1 Einführung – zur Entstehung und Zielsetzung des Buches

„Es ist uns ein zweites Zuhause geworden!“ So berichtet eine Mutter, die seit einigen Jahren mit ihrem lebensverkürzend erkrankten Kind ein Kinderhospiz besucht. Dort kann sie ausschlafen, endlich in Ruhe ein Buch lesen, sich um sich selbst und die kleine Schwester kümmern, da sie ihren kranken Sohn gut betreut, gepflegt und umsorgt weiß.
Genau dieser Aufgabe hat sich die seit 1990 in Deutschland bestehende Kinderhospizbewegung verpflichtet: die Begleitung lebensverkürzend erkrankter Kinder und ihrer Familien auf ihrem Lebensweg.
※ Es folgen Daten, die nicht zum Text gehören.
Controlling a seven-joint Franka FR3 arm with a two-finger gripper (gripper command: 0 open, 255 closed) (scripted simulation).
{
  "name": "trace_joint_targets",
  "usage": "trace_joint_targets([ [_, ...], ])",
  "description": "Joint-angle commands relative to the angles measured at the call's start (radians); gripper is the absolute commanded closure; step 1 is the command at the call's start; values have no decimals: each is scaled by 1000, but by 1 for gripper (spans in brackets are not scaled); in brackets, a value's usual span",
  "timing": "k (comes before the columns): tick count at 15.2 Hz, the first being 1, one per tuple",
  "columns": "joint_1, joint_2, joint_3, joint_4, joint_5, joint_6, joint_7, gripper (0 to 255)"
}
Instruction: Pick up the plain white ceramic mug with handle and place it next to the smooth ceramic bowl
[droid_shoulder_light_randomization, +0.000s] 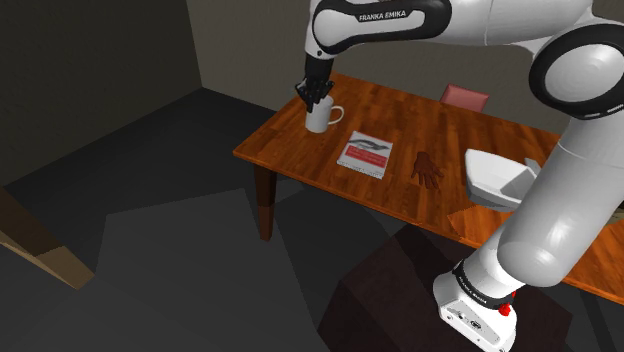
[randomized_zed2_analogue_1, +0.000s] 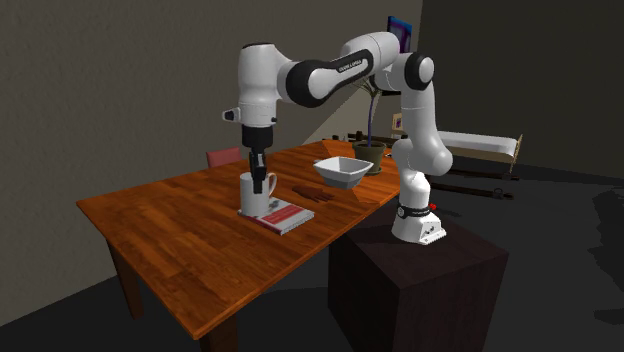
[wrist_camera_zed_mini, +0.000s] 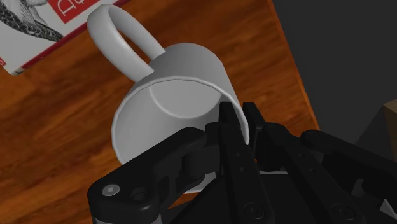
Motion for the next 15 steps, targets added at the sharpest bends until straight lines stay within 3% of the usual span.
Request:
trace_joint_targets([
  [1,1,0,1,28,0,-28,0,255],
  [8,3,-2,2,109,2,-111,-3,255],
  [15,-82,-183,-55,-125,40,-53,-146,255],
])
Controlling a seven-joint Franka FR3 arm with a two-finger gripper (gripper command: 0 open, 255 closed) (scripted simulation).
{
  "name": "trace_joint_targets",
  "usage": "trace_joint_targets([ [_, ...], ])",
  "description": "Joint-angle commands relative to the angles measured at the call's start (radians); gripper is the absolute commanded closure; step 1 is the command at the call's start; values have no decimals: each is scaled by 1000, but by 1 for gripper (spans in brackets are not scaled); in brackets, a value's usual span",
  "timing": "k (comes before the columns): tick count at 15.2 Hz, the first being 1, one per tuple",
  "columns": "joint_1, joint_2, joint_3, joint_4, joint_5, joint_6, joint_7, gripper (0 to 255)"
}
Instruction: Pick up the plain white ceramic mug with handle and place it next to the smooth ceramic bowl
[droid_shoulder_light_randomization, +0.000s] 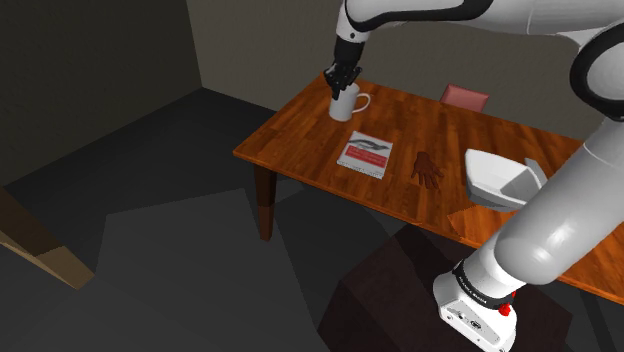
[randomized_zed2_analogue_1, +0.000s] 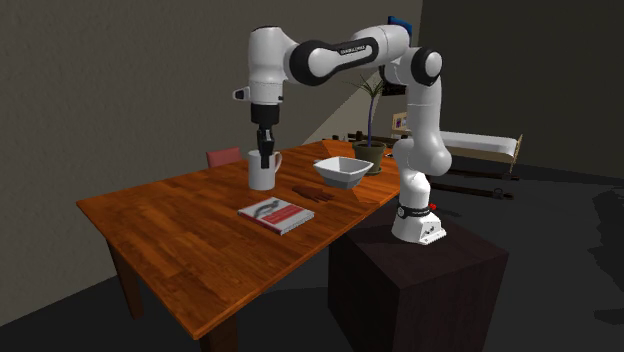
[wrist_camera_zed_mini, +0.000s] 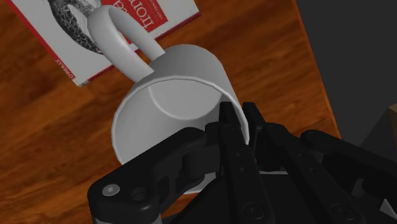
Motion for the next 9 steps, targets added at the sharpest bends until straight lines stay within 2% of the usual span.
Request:
trace_joint_targets([
  [1,-23,-52,-19,-69,9,18,-45,255],
  [9,-103,-198,-113,-237,20,42,-222,255],
])
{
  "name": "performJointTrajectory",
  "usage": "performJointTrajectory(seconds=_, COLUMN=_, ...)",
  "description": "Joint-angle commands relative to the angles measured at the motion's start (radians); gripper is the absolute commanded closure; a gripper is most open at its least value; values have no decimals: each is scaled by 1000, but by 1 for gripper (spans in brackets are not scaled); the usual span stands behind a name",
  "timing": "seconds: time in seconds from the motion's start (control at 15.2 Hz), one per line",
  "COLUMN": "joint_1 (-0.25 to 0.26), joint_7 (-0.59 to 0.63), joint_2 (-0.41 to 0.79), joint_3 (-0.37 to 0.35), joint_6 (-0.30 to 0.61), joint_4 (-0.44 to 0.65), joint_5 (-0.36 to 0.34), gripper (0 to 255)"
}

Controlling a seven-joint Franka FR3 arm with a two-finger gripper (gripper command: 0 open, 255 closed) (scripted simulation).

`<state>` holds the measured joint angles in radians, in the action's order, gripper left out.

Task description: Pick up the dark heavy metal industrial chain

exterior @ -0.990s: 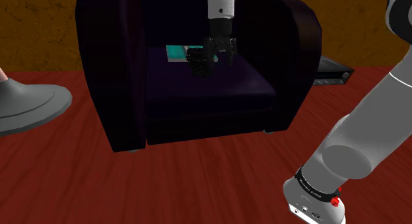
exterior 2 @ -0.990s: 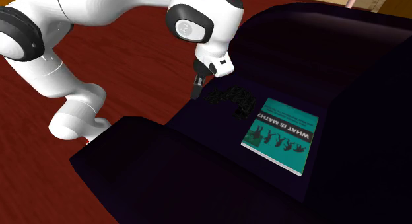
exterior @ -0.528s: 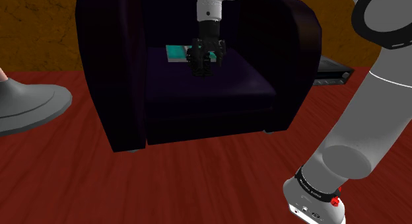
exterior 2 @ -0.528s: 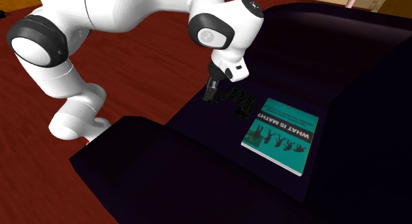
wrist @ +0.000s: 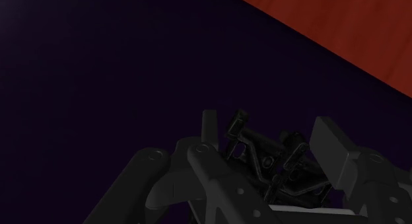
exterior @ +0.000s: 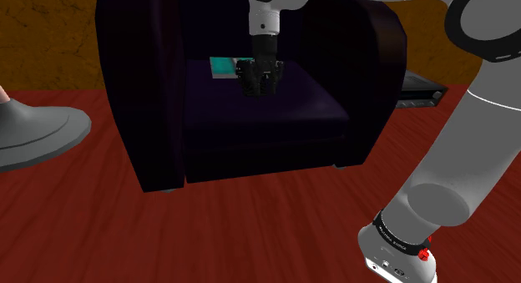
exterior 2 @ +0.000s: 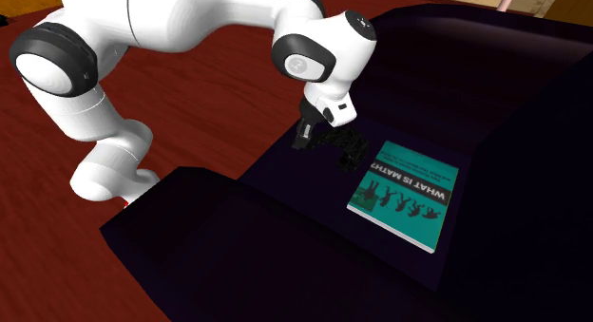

Dies bedeutet Entlastung, Unterstützung, Kommunikation von Lebens- und Todesthemen, Information, spezifische Freizeitangebote und vieles mehr. Zunehmend hat sich die Kinderhospizarbeit zu einem wichtigen Pfeiler im Unterstützungssystem für lebensverkürzend erkrankte Kinder/Jugendliche und ihre Familien entwickelt. Nach englischem Vorbild aus den Bedürfnissen von Eltern Betroffener entstanden, bietet die deutsche Kinderhospizarbeit heute vielfältige Angebote der Begleitung, Beratung und Hilfe. Sie setzt sich zusammen aus stationären Kinderhospizen, ambulanten Kinderhospizdiensten, Fort- und Weiterbildungsangeboten sowie jeweils spezifischen Angebotsformen für die lebensverkürzend erkrankten Kinder/Jugendlichen, ihre Eltern und Geschwister und die professionellen und ehrenamtlichen Mitarbeiterinnen und Mitarbeiter.
Treffen alle diese Angebote tatsächlich auch die Bedürfnisse der betroffenen Kinder und ihrer Familien? Wo gibt es Entwicklungsmöglichkeiten und Optimierungsbedarfe? Diese Frage beantwortet das vorliegende Buch, das die Zusammenfassung einer ersten bundesweiten Studie zur Qualität von Kinderhospizarbeit darstellt (sämtliche Ergebnisse vgl. Jennessen et al. 2010).
Im Einzelnen wurde folgenden Fragen nachgegangen:
  • Was kennzeichnet die Lebenssituationen lebensverkürzend erkrankter Kinder und ihrer Familien?
  • Welche Bedarfe an Unterstützung und Begleitung resultieren aus dem familiären Leben mit lebensverkürzend und final erkrankten Kindern?
  • Welche Begleitungs- und Unterstützungsangebote stellen stationäre Kinderhospize und ambulante Kinderhospizdienste den betroffenen Familien zur Verfügung?
  • Wie erleben die Familien diese Angebote?
  • Wie bewerten die professionellen und ehrenamtlichen Mitarbeiter und Mitarbeiterinnen in der Kinderhospizarbeit ihre Arbeit?
Und letztendlich:
  • Was ist auf der Grundlage dieser Erkenntnisse gute Kinderhospizarbeit?
In der im Zeitraum von Juni 2007 bis Juli 2010 in Kooperation mit dem Deutschen Kinderhospizverein e.V. durchgeführten explorativen Studie wurde bundesweit erstmalig die Qualität der verschiedenen Tätigkeitsbereiche stationärer Kinderhospize und ambulanter Kinderhospizdienste exemplarisch erfasst. Im Mittelpunkt stehen hierbei die Bedürfnisse und Erwartungen der Familien und die Frage, inwieweit die stationären und ambulanten Angebote von ihnen als hilfreich, unterstützend und entlastend wahrgenommen werden.
Die auf Grundlage dieser Studie entstandene Publikation gibt zunächst einen Überblick über den aktuellen Theoriestand der Kinderhospizarbeit. Hierzu werden zum einen die Lebenssituationen lebensverkürzend erkrankter Kinder und Jugendlicher und ihrer Familien dargestellt. Zum anderen werden die Angebote der jungen Kinderhospizbewegung und ihre Zielrichtung beschrieben. Es wird deutlich, dass diese intendiert, eine Begleitungs- und Versorgungslücke zu schließen, die bis dato dazu geführt hat, dass viele Familien in ihrer spezifischen Lebenssituation nahezu ausschließlich auf eigene Ressourcen zurückgreifen mussten.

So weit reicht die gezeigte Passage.